Novos passos da minha Jornada — Felipe Silva
Em três dos últimos 4 dias estive vendo/dialogando/observando/refletindo sobre tudo que captei em torno da revolução do Blockchain. Depois desse período, eu venho com um novo olhar, novas perspectivas e novas ações. Tem uma grande chave virando em mim. Ao mesmo tempo que intencionei a virada dessa chave, ela vai virando em um caminhar e ritmo próprios. Meu trabalho tem sido mais de tirar o que impede o seu giro.
Tivemos um papo, liderado pelo Taivan Muller, sobre Blockchain. Serviu a mim de forte esclarecimento. A coisa que vibrou mais forte após o papo é de que as potencialidades do Blockchain dependem totalmente de nosso esforço. Precisamos migrar, de forma consistente e contínua, do uso do dinheiro para o uso de moedas, tokens e outros usos do Blockchain. Parece simples, mas não é. Nossa programação social dificulta que entendamos algo que como uma folha em branco. Em tudo há um objetivo, uma instrução de uso, um dona, um governo, um sistema de certo e errado. Acontece que diante do Blockchain não tem nada disso. Perfeito, não?! Não é bem assim.
Vejo o Blockchain como ele é: algo infinitamente potente, capaz de impactar toda a visão que temos de mundo escasso. No entanto, existe um grande equívoco de quem se interessa no Blockchain, que é focar o olhar na ferramenta. Esquecemos de que nunca vamos olhar o Blockchain, mesmo que se passem milênios. Não existe Blockchain. Tudo que atrelamos ao nome “Blockchain” é um sentido criado em nós. É uma ideia que vive dentro de nós, e não fora. O que é o blockchain para mim? O que eu quero que ele seja? Por que preciso disso? O que faço com isso?

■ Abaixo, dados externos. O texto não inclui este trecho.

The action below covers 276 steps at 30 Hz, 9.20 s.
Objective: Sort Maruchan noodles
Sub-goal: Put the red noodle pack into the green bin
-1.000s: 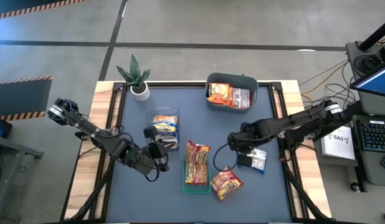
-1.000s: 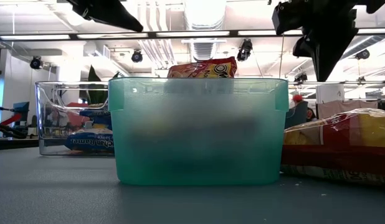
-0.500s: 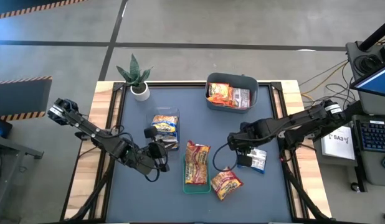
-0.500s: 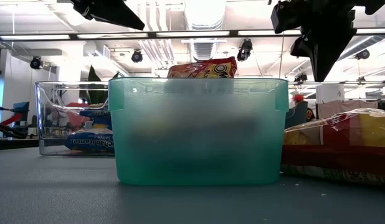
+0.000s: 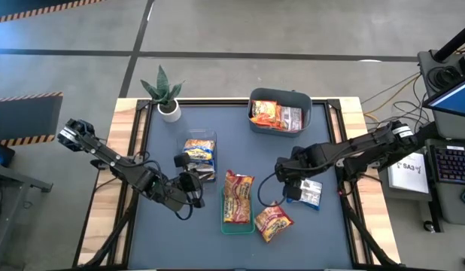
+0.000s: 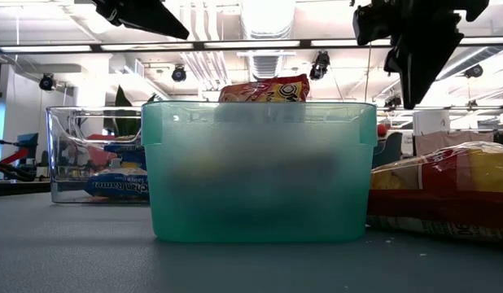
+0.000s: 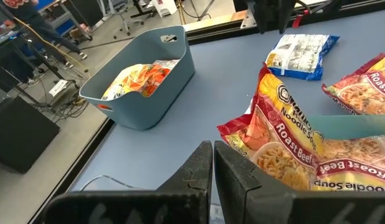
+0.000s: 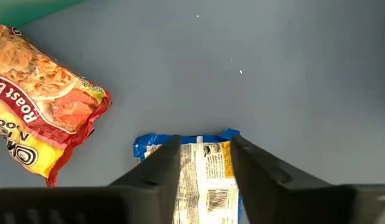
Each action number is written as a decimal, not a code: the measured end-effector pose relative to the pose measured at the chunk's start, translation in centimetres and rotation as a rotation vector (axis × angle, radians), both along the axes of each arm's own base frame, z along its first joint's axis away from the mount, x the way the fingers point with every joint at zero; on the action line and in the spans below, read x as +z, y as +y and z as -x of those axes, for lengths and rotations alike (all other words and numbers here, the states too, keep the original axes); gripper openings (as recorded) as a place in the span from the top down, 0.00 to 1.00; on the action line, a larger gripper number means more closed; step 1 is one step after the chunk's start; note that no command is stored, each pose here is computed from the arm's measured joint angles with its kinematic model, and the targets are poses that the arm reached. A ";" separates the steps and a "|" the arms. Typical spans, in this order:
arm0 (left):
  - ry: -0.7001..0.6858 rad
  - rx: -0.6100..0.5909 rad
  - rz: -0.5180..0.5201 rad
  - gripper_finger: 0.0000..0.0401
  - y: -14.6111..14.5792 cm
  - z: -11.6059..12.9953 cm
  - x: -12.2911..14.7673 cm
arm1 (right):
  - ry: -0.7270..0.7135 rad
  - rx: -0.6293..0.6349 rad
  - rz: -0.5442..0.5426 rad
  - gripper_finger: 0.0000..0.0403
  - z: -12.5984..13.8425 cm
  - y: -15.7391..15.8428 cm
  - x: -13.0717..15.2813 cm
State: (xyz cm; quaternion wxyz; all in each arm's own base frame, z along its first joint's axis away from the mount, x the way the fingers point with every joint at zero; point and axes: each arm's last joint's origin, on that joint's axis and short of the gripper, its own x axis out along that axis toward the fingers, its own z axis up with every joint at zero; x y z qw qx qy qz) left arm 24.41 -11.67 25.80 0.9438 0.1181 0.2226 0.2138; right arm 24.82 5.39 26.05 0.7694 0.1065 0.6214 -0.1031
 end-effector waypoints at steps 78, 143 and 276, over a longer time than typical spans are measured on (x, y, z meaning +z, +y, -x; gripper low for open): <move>-0.064 -0.009 0.023 1.00 -0.2 -0.4 0.6 | -0.249 0.021 -0.592 0.87 0.0 3.9 -11.9; -0.159 -0.062 0.075 1.00 -1.3 -2.3 0.6 | -0.583 0.029 -0.363 0.98 3.3 -0.4 -4.4; 0.175 -0.220 0.176 1.00 -6.6 -22.0 -11.4 | -0.659 -0.571 -0.196 0.32 8.2 10.7 -14.0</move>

Não busque saber o que seja Blockchain. Crie o sentido. Crie do zero. Esqueça o que você sabe sobre Blockchain, se isso não fizer sentido para você. Repito, o Blockchain é uma potente folha em branco. Potente no sentido de criar realidades tipo: acabar com a pobreza no mundo. Tudo pode no Blockchain. Nem eu nem ninguém pode te ajudar nessa criação de sentido. Somente você pode. Lembre-se, não tem dono, não tem empresa por trás, não tem governo, não tem seleção, não tem concorrência, não tem especialistas. Tem eu e você, pessoas comuns, confusas, imperfeitas, humanas.
E aí que entra o trabalho que eu comentei de virar a chave. Talvez você não se interesse em criar Blockchain, ou até não possa se interessar por isso agora, por infinitos motivos. Eu não me preocupo com a miséria da raça humana, ou com a quebra da capacidade de suporte do planeta, mas eu me preocupo em estar rabiscando a vida de sentido e criando as realidades que quero viver. Hoje eu posso fazer isso com o Blockchain, e isso é um privilégio. Privilégio é responsabilidade. É trabalhar para que esses privilégios fluam de mim para a rede, gerando riqueza. Por isso, eu preciso vestir a camisa do trabalho mais significante do momento, que é construir e vender Blockchains.
Se faz sentido para você também, vem junto e vamos nos apoiando.